» **Data in this exercise**
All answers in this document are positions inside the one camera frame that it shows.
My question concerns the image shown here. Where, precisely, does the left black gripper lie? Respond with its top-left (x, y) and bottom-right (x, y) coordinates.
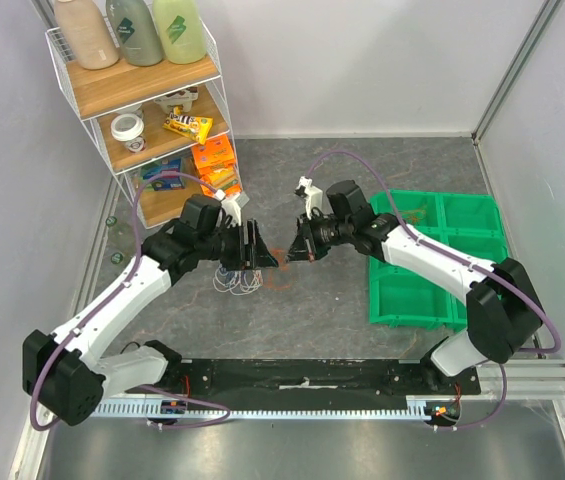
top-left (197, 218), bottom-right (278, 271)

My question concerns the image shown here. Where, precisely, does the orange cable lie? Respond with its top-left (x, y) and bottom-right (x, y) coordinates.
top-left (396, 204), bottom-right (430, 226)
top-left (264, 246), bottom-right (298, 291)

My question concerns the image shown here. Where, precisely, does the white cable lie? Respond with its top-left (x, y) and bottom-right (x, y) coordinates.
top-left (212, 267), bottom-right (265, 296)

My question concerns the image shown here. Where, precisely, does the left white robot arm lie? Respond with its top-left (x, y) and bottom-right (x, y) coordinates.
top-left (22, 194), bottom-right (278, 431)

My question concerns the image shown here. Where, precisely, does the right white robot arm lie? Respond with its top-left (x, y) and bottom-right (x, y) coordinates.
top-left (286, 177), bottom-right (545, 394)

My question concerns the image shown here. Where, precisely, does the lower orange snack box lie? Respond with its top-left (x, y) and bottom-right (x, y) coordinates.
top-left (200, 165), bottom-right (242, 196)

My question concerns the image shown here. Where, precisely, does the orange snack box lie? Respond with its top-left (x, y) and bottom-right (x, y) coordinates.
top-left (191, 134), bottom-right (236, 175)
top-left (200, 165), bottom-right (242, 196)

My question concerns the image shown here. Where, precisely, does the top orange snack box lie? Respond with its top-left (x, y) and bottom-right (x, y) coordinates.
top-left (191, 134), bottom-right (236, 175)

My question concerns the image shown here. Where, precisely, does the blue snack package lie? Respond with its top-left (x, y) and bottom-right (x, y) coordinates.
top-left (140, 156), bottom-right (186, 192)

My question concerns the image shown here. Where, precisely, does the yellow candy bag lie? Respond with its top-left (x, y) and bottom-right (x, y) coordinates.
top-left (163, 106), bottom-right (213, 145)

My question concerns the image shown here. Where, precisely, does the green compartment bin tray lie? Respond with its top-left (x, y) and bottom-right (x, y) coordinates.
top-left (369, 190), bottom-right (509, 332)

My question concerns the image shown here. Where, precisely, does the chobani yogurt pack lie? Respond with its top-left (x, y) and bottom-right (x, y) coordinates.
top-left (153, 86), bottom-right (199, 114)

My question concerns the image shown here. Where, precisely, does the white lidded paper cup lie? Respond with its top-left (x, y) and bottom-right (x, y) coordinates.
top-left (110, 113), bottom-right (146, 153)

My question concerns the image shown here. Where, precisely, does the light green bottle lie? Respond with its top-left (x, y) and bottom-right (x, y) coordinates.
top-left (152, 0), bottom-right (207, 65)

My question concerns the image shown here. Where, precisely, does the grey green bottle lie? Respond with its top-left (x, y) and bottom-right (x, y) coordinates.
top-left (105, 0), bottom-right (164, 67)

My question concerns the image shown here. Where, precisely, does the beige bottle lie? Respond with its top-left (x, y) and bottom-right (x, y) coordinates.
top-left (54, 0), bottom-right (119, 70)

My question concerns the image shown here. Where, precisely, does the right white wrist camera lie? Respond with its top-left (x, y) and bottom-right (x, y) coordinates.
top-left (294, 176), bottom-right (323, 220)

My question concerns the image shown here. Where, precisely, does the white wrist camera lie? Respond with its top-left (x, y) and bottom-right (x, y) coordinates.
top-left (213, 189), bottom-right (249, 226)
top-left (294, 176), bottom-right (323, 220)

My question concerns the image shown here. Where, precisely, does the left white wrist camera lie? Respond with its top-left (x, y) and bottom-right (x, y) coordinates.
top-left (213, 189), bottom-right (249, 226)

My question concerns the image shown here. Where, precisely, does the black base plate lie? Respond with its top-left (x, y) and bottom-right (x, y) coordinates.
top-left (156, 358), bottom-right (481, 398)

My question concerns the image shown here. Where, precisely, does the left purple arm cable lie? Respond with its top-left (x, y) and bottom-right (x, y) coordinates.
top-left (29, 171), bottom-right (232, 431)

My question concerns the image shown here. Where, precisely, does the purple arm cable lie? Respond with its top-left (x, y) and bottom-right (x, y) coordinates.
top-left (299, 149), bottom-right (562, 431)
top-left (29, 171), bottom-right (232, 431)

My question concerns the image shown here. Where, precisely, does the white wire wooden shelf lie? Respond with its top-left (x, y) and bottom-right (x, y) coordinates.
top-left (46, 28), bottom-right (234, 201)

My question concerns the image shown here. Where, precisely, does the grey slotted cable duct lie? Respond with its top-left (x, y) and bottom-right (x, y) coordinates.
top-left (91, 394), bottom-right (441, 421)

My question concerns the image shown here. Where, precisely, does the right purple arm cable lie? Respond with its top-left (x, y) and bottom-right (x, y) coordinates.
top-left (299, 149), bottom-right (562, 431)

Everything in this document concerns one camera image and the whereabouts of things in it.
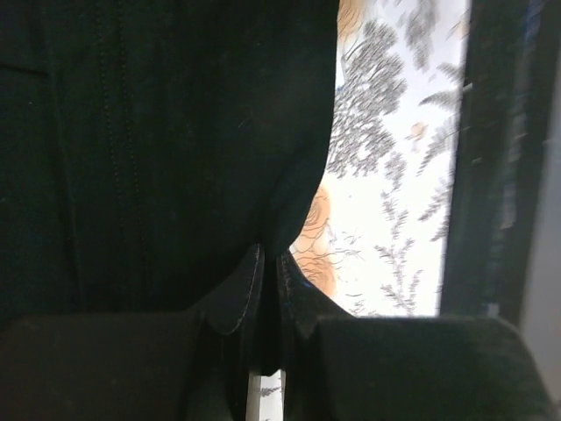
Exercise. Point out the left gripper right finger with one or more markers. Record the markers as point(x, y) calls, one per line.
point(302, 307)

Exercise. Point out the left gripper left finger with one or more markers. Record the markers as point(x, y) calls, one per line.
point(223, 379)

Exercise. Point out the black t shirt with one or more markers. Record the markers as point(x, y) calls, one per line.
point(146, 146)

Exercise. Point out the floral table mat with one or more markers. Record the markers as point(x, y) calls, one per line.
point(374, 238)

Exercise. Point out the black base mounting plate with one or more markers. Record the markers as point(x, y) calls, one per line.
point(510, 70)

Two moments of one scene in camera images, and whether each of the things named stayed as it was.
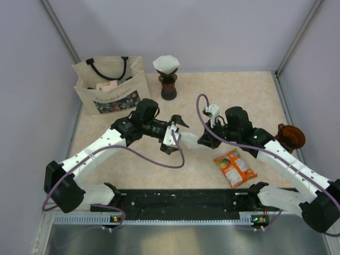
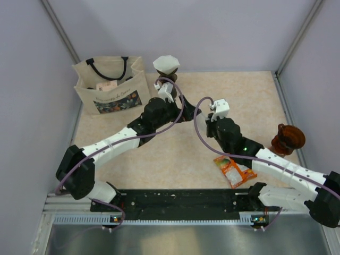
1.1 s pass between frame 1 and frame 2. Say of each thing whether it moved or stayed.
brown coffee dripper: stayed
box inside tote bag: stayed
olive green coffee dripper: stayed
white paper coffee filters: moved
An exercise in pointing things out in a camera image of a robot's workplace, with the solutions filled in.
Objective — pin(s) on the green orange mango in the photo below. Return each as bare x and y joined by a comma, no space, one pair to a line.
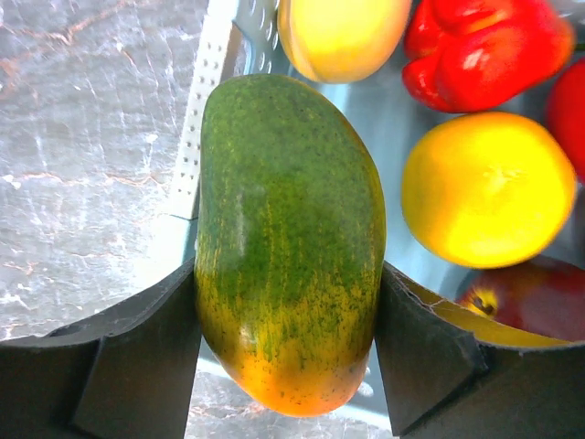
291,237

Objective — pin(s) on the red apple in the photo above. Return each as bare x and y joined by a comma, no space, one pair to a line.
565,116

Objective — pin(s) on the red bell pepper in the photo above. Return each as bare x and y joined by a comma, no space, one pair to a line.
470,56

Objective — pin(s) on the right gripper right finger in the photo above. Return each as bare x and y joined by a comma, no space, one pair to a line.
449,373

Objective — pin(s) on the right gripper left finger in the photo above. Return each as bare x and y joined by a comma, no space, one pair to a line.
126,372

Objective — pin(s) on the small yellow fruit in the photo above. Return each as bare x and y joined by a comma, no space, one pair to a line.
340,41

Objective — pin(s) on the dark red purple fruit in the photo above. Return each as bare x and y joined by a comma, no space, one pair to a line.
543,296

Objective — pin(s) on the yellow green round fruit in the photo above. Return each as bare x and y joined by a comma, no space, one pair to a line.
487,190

» **Task directions**
Reproduce all the entries that precede this task, word for word, minus any pictures.

» **Task response**
All answers in this document are positions inside the one camera frame that it shows.
My question concerns the image shown here. Where, precisely, does the left black gripper lie? Respond with its top-left (x, y) and bottom-right (x, y) coordinates.
top-left (197, 218), bottom-right (278, 271)

My question concerns the image shown here. Where, precisely, does the orange cable lie? Respond with its top-left (x, y) and bottom-right (x, y) coordinates.
top-left (396, 204), bottom-right (430, 226)
top-left (264, 246), bottom-right (298, 291)

My question concerns the image shown here. Where, precisely, does the white cable lie? Respond with its top-left (x, y) and bottom-right (x, y) coordinates.
top-left (212, 267), bottom-right (265, 296)

My question concerns the image shown here. Where, precisely, does the left white robot arm lie? Respond with its top-left (x, y) and bottom-right (x, y) coordinates.
top-left (22, 194), bottom-right (278, 431)

My question concerns the image shown here. Where, precisely, does the right white robot arm lie? Respond with its top-left (x, y) and bottom-right (x, y) coordinates.
top-left (286, 177), bottom-right (545, 394)

My question concerns the image shown here. Where, precisely, does the lower orange snack box lie? Respond with its top-left (x, y) and bottom-right (x, y) coordinates.
top-left (200, 165), bottom-right (242, 196)

My question concerns the image shown here. Where, precisely, does the orange snack box lie? Respond with its top-left (x, y) and bottom-right (x, y) coordinates.
top-left (191, 134), bottom-right (236, 175)
top-left (200, 165), bottom-right (242, 196)

My question concerns the image shown here. Where, precisely, does the top orange snack box lie? Respond with its top-left (x, y) and bottom-right (x, y) coordinates.
top-left (191, 134), bottom-right (236, 175)

My question concerns the image shown here. Where, precisely, does the blue snack package lie? Respond with its top-left (x, y) and bottom-right (x, y) coordinates.
top-left (140, 156), bottom-right (186, 192)

My question concerns the image shown here. Where, precisely, does the yellow candy bag lie? Respond with its top-left (x, y) and bottom-right (x, y) coordinates.
top-left (163, 106), bottom-right (213, 145)

My question concerns the image shown here. Where, precisely, does the green compartment bin tray lie? Respond with its top-left (x, y) and bottom-right (x, y) coordinates.
top-left (369, 190), bottom-right (509, 332)

My question concerns the image shown here. Where, precisely, does the chobani yogurt pack lie? Respond with its top-left (x, y) and bottom-right (x, y) coordinates.
top-left (153, 86), bottom-right (199, 114)

My question concerns the image shown here. Where, precisely, does the white lidded paper cup lie? Respond with its top-left (x, y) and bottom-right (x, y) coordinates.
top-left (110, 113), bottom-right (146, 153)

My question concerns the image shown here. Where, precisely, does the light green bottle lie? Respond with its top-left (x, y) and bottom-right (x, y) coordinates.
top-left (152, 0), bottom-right (207, 65)

My question concerns the image shown here. Where, precisely, does the grey green bottle lie? Respond with its top-left (x, y) and bottom-right (x, y) coordinates.
top-left (105, 0), bottom-right (164, 67)

My question concerns the image shown here. Where, precisely, does the beige bottle lie? Respond with its top-left (x, y) and bottom-right (x, y) coordinates.
top-left (54, 0), bottom-right (119, 70)

My question concerns the image shown here. Where, precisely, does the right white wrist camera lie? Respond with its top-left (x, y) and bottom-right (x, y) coordinates.
top-left (294, 176), bottom-right (323, 220)

My question concerns the image shown here. Where, precisely, does the white wrist camera lie? Respond with its top-left (x, y) and bottom-right (x, y) coordinates.
top-left (213, 189), bottom-right (249, 226)
top-left (294, 176), bottom-right (323, 220)

My question concerns the image shown here. Where, precisely, does the left white wrist camera lie? Respond with its top-left (x, y) and bottom-right (x, y) coordinates.
top-left (213, 189), bottom-right (249, 226)

My question concerns the image shown here. Where, precisely, does the black base plate lie? Respond with its top-left (x, y) and bottom-right (x, y) coordinates.
top-left (156, 358), bottom-right (481, 398)

My question concerns the image shown here. Where, precisely, does the left purple arm cable lie? Respond with its top-left (x, y) and bottom-right (x, y) coordinates.
top-left (29, 171), bottom-right (232, 431)

My question concerns the image shown here. Where, precisely, does the purple arm cable lie? Respond with its top-left (x, y) and bottom-right (x, y) coordinates.
top-left (299, 149), bottom-right (562, 431)
top-left (29, 171), bottom-right (232, 431)

My question concerns the image shown here. Where, precisely, does the white wire wooden shelf lie? Respond with its top-left (x, y) and bottom-right (x, y) coordinates.
top-left (46, 28), bottom-right (234, 201)

My question concerns the image shown here. Where, precisely, does the grey slotted cable duct lie? Respond with its top-left (x, y) and bottom-right (x, y) coordinates.
top-left (91, 394), bottom-right (441, 421)

My question concerns the image shown here. Where, precisely, does the right purple arm cable lie? Respond with its top-left (x, y) and bottom-right (x, y) coordinates.
top-left (299, 149), bottom-right (562, 431)

Everything in this document concerns one camera image and the whereabouts of things in it.
Exercise. Point out the left gripper right finger with one or more markers. Record the markers as point(x, y) calls, one per line.
point(302, 307)

Exercise. Point out the left gripper left finger with one or more markers. Record the markers as point(x, y) calls, one per line.
point(223, 379)

Exercise. Point out the black t shirt with one or more markers. Record the markers as point(x, y) calls, one per line.
point(146, 146)

Exercise. Point out the floral table mat with one or more markers. Record the markers as point(x, y) calls, one per line.
point(374, 238)

Exercise. Point out the black base mounting plate with one or more markers. Record the markers as point(x, y) calls, one per line.
point(510, 70)

Two moments of one scene in camera images, and whether each of the things named stayed as it was.
1.1 s pass between frame 1 and frame 2. Say of each thing whether it moved or stayed.
brown coffee dripper: stayed
box inside tote bag: stayed
olive green coffee dripper: stayed
white paper coffee filters: moved
An exercise in pointing things out in a camera image of a robot's workplace, with the solutions filled in.
Objective — pin(s) on the green orange mango in the photo below. Return each as bare x and y joined by a comma, no space, one pair to a line.
291,237

Objective — pin(s) on the red apple in the photo above. Return each as bare x and y joined by a comma, no space, one pair to a line.
565,116

Objective — pin(s) on the red bell pepper in the photo above. Return each as bare x and y joined by a comma, no space, one pair to a line.
470,56

Objective — pin(s) on the right gripper right finger in the photo above. Return each as bare x and y joined by a comma, no space, one pair to a line.
449,373

Objective — pin(s) on the right gripper left finger in the photo above. Return each as bare x and y joined by a comma, no space, one pair to a line.
126,372

Objective — pin(s) on the small yellow fruit in the photo above. Return each as bare x and y joined by a comma, no space, one pair to a line.
340,41

Objective — pin(s) on the dark red purple fruit in the photo above. Return each as bare x and y joined by a comma, no space, one pair to a line.
543,296

Objective — pin(s) on the yellow green round fruit in the photo above. Return each as bare x and y joined by a comma, no space, one pair to a line.
487,190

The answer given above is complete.